Which lines of the listing below contain the word "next"? Return them.

╭──

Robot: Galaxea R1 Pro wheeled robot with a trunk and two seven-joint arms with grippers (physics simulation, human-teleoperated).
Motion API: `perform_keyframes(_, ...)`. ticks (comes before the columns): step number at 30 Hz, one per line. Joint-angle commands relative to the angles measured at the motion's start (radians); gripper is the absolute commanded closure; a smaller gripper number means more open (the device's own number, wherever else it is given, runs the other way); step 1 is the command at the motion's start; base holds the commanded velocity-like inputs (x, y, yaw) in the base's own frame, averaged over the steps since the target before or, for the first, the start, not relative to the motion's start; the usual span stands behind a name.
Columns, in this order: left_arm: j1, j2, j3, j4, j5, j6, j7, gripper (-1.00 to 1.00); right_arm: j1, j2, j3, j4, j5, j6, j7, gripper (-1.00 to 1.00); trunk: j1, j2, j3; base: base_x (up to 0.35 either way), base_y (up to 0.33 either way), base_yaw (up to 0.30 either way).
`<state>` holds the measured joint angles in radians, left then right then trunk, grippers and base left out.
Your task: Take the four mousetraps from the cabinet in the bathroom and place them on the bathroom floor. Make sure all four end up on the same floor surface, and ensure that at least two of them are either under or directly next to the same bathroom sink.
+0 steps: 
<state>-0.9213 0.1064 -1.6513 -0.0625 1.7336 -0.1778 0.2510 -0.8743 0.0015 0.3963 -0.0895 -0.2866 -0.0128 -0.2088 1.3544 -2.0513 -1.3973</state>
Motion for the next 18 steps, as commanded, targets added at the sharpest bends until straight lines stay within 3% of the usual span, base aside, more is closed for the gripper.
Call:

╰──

Exercise answer:
Your task: Take the four mousetraps from the cabinet in the bathroom and place them on the bathroom floor. Make sure all four end up on the same floor surface, and ensure that at least two of them are either under or directly next to the same bathroom sink.
Motion for the next 18 steps, as commanded, targets added at the sharpest bends until straight lines stay within 3% of the usual span, base aside, more is closed for the gripper.

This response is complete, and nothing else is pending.